The authors identified current national clinical practice guidelines for dementia care published in English or German. They had previously systematically reviewed ethical issues in dementia care and they used thematic text analysis to assess whether and how the ethical issues were addressed in the guidelines. In the 12 national practice guidelines identified, an average of 49.5% of the 31 ethical issues were addressed (range, 22% to 77%).

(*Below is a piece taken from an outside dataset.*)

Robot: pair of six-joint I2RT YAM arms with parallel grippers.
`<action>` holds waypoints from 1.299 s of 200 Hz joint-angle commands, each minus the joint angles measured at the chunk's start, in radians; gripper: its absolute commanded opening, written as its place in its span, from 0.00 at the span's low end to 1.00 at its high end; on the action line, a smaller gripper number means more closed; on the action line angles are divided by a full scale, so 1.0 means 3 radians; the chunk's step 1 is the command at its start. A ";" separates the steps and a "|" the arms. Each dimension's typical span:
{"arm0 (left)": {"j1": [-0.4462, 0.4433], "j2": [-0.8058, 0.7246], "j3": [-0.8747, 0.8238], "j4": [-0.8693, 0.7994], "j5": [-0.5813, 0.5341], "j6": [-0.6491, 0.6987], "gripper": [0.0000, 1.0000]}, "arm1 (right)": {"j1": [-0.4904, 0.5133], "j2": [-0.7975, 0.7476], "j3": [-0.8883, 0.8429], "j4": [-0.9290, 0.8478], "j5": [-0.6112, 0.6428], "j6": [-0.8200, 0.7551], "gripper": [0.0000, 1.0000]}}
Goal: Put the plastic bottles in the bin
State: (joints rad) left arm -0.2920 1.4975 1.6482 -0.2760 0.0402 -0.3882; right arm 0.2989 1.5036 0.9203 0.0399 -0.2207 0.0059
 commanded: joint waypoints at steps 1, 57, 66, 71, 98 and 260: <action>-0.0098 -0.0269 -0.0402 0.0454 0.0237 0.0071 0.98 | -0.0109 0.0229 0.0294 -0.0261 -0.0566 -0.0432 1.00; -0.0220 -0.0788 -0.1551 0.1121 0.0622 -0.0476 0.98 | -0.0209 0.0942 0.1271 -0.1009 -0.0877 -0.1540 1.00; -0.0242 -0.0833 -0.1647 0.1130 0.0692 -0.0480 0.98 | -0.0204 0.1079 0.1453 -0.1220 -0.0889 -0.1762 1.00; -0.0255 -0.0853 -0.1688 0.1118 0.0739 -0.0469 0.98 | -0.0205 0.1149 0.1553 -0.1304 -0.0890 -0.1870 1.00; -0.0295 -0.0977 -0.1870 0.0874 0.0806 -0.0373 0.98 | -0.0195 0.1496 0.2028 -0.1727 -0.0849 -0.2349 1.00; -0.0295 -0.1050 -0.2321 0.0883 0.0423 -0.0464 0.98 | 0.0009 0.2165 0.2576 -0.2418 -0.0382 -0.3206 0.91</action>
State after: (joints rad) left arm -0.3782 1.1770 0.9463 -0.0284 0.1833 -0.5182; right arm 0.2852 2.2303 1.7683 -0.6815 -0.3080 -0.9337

National guidelines differed substantially with respect to which ethical issues were represented, whether ethical recommendations were included, whether justifications or citations were provided to support recommendations, and to what extent the ethical issues were explained.

The clinical practice guidelines were published by a central governmental institution in 6 countries (Australia, France, Malaysia, New Zealand, Singapore, United Kingdom), by a medical association in 4 countries (Canada, Germany, Scotland, United States of America), one by a statutory health insurance body (Austria), and by an expert panel in one country (Switzerland). The authors state, "All guidelines explicitly acknowledged the involvement of experts from different specialties (most often from psychiatry, neurology, gerontology, and family medicine)."

Four (13%) ethical issues were not addressed in at least 11 out of 12 CPGs: "Adequate consideration of existing advance directives in medical decision making.", "Usage of GPS and other monitoring techniques ", "Covert medication" and "Dealing with suicidality."

The authors conclude, "Ethical issues and how to deal with them are important for guidelines to address, for the medical profession to understand how to approach care of patients with dementia, and for patients, their relatives, and the general public, all of whom might seek information and advice in national guidelines."

Furthermore, although clinical practice guidelines are "meant to improve standards of clinical competence and professionalism by referring explicitly to evidence-based information on benefits and harms", the authors state that clinical practice guideline development manuals worldwide fail to address how to include disease-specific ethical issues.

Article adapted by Medical News Today from original press release. Click 'references' tab above for source.
Visit our alzheimer's / dementia section for the latest news on this subject.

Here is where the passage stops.